Die Europäische Union werde von einer wachsenden Zahl von Menschen als bürgerfern und nicht hinreichend demokratisch legitimiert empfunden, konstatiert Albright. Dies befördere nationalistische Parteien ebenso wie die Flüchtlingskrise des Jahres 2015, die Parteien wie der AfD und vergleichbaren Gruppierungen in anderen europäischen Ländern in die Hände gespielt habe.

Ein länglicher Diskurs zu Nordkorea ermöglicht Albright Ausführungen über die amerikanische Außenpolitik, ihre eigenen Bemühungen als Außenministerin und mögliche weitere Entwicklungen. Später (S. 287) bezeichnet sie Kin Jong-un als den einzigen echten Faschisten im Kreise der von ihr behandelten Staatenlenker.

Der Abschnitt über Donald Trump wird mit Beispielen für dessen Vorliebe für Diktatoren  und Autokraten eröffnet und wendet sich dann dessen politischer Rhetorik und ihren Auswirkungen zu. Als Patriotin ist sie bedrückt über die Ergebnisse seiner Politik und über das verminderte Ansehen der USA unter Präsident Trump. Vor allem ist sie über die Langzeitwirkung seiner Entscheidungen und Haltungen auf die internationale Ordnung besorgt.

Perspektiven

Wir sind noch nicht an dem von Primo Levi angesprochenen kritischen Punkt, aber all diese Zeichen fühlen sich an, als seien wir zurück auf dem Weg in eine Zeit, als der Faschismus reichen Nährboden fand und menschliche Tragödien millionenfach an der Tagesordnung waren (S. 262)

Sie überlegt, ob Populismus automatisch zum Faschismus führen müsse, verneint dies und begründet es mit einem unscharfen und uneinheitlich verwendeten Populismusbegriff (S. 263ff).

Tatsächlich stellen die Eliten eine weitaus größere Gefahr für die Freiheit dar als Populisten, aber keiner der Begriffe ist präzise, und beide wurden so gründlich missbraucht, dass sie inzwischen so gut wie inhaltslos sind.
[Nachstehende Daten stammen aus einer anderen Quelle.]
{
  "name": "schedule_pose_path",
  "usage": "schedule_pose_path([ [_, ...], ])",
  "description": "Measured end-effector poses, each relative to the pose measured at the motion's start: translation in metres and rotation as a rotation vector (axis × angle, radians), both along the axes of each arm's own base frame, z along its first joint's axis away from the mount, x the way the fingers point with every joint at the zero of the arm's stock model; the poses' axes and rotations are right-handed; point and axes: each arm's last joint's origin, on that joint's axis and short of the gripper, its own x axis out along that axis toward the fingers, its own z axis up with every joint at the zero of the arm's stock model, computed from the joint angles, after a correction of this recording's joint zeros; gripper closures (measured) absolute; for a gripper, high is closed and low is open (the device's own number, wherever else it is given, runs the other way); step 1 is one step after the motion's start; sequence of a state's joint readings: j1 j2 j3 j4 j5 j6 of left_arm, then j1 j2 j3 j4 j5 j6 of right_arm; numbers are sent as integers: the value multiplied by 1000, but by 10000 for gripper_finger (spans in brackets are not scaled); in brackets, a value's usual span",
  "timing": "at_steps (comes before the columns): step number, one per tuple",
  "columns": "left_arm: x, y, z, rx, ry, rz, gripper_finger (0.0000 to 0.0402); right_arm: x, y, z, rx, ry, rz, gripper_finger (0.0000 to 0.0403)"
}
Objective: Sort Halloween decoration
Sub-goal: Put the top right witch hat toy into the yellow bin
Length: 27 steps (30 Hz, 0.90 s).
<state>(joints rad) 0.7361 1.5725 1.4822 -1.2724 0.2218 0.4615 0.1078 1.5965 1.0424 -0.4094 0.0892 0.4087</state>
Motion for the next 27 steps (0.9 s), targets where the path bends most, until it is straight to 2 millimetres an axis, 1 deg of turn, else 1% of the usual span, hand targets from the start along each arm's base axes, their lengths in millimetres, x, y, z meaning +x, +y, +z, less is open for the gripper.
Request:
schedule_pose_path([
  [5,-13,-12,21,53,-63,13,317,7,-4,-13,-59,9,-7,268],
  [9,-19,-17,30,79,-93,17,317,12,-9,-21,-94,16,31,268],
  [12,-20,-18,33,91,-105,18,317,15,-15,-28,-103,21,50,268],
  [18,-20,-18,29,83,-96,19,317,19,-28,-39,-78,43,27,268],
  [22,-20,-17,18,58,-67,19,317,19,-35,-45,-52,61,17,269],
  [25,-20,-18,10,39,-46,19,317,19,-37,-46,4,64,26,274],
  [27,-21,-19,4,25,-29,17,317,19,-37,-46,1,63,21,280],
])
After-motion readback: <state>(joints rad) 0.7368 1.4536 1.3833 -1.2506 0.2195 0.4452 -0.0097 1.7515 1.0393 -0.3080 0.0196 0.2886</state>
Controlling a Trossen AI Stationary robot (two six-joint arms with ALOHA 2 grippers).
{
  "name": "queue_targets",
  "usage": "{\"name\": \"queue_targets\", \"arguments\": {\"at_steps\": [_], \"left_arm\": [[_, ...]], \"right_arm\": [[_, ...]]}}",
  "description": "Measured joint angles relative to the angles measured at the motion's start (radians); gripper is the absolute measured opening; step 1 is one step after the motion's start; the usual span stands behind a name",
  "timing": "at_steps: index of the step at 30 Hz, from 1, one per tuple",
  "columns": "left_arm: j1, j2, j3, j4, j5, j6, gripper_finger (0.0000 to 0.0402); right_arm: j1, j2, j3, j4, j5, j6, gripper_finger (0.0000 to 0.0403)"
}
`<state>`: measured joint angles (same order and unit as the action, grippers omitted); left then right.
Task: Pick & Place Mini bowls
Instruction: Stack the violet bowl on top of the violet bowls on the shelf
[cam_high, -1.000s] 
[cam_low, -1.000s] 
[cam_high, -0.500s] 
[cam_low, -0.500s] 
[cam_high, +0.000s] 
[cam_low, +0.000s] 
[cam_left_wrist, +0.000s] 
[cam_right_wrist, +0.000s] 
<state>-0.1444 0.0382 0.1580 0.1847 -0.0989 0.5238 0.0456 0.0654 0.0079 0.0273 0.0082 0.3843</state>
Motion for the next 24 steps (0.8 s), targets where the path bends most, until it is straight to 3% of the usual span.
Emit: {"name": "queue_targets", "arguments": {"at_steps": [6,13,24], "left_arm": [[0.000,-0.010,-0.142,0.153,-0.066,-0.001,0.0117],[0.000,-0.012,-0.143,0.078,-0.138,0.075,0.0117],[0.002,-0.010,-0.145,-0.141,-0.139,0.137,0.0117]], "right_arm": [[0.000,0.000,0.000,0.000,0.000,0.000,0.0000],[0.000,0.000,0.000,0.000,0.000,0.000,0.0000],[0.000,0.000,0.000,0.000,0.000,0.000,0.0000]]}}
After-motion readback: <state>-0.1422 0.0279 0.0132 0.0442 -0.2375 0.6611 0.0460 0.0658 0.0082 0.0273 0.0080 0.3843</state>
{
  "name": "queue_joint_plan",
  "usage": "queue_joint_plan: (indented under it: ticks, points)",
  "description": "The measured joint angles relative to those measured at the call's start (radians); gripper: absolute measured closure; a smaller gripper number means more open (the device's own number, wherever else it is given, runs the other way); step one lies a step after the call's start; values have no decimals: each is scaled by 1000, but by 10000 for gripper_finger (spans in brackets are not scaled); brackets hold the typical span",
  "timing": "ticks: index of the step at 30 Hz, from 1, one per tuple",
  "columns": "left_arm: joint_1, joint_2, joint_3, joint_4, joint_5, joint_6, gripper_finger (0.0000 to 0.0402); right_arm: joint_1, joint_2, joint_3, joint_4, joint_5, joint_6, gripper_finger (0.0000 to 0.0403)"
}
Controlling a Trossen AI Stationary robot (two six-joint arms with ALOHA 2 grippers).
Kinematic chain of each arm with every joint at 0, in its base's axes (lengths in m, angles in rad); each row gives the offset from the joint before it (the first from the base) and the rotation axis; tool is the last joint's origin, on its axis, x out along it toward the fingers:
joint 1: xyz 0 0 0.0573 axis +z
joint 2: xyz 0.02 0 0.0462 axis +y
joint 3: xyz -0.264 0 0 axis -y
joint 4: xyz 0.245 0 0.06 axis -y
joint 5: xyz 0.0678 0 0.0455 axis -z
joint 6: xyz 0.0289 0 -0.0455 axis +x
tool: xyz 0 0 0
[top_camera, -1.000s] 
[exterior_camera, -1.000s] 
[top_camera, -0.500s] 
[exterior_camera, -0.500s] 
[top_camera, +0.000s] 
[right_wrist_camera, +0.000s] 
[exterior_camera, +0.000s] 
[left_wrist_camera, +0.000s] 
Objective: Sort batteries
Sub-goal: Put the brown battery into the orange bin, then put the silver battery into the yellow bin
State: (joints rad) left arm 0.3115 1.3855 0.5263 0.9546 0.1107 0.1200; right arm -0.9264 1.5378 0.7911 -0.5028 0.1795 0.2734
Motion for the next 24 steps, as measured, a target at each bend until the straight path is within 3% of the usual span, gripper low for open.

Die Themen, die uns hier beschäftigen, müssen wir exakter umgrenzen. (S. 267)

Erst die Bereitschaft, alles zu tun, was nötig ist, um sich durchzusetzen – einschließlich Gewaltanwendung –, mache eine Bewegung faschistisch. Wirklichen Erfolg erlangt eine solche Bewegung nach den Erfahrungen des 20. Jahrhunderts erst, wenn sie durch reiche und einflußreiche Kreise unterstützt werde.

In jedem Fall fänden schleichende Veränderungen statt, die man im Alltag kaum wahrnehmen könne, deren Ausmaß aber nach einiger Zeit – wenn es schon zu spät sein könnte – wahrnehmbar werde.

Einschätzung

Die Botschaft des Buches lautet, daß es noch einmal gutgehen kann, wenn die Menschen guten Willens couragiert zusammenwirken und diejenigen, die nicht so guten Willens sind, ihren bösen Absichten wenigsten keinen allzu freien Lauf lassen. Hierfür sieht Albright Chancen, aber natürlich auch Risiken. Mit George W. Bush plädiert sie für Kompromißbereitschaft und ergänzt die Notwendigkeit von internationaler Zusammenarbeit.

Eine besondere Gefahr sieht sie darin, daß es heute eine Reihe von autoritären und illiberalen Staats- und Regierungschefs gibt, die einander beobachten und nachahmen. So wie einst Mussolini für Hitler dienten heute Putin und seine Kollegen sich wechselseitig als Vorbilder für dasjenige, was möglich sei (S. 287). Daß ein US-Präsident sich in diese Gruppe einordne, sei besonders gefährlich.

Ein durchaus lesenswertes Buch, das letztendlich aber seine eigentlichen Adressaten gar nicht erreicht, sondern wohl nur von denjenigen gelesen wird, die die Sorgen der Autorin teilen.

Madeleine Albright, Faschismus. Eine Warnung, 2018 (dt. 2018, aus dem Englischen von Bernhard Hendrike und Thomas Wollermann), Büchergilde Gutenberg, 319 Seiten.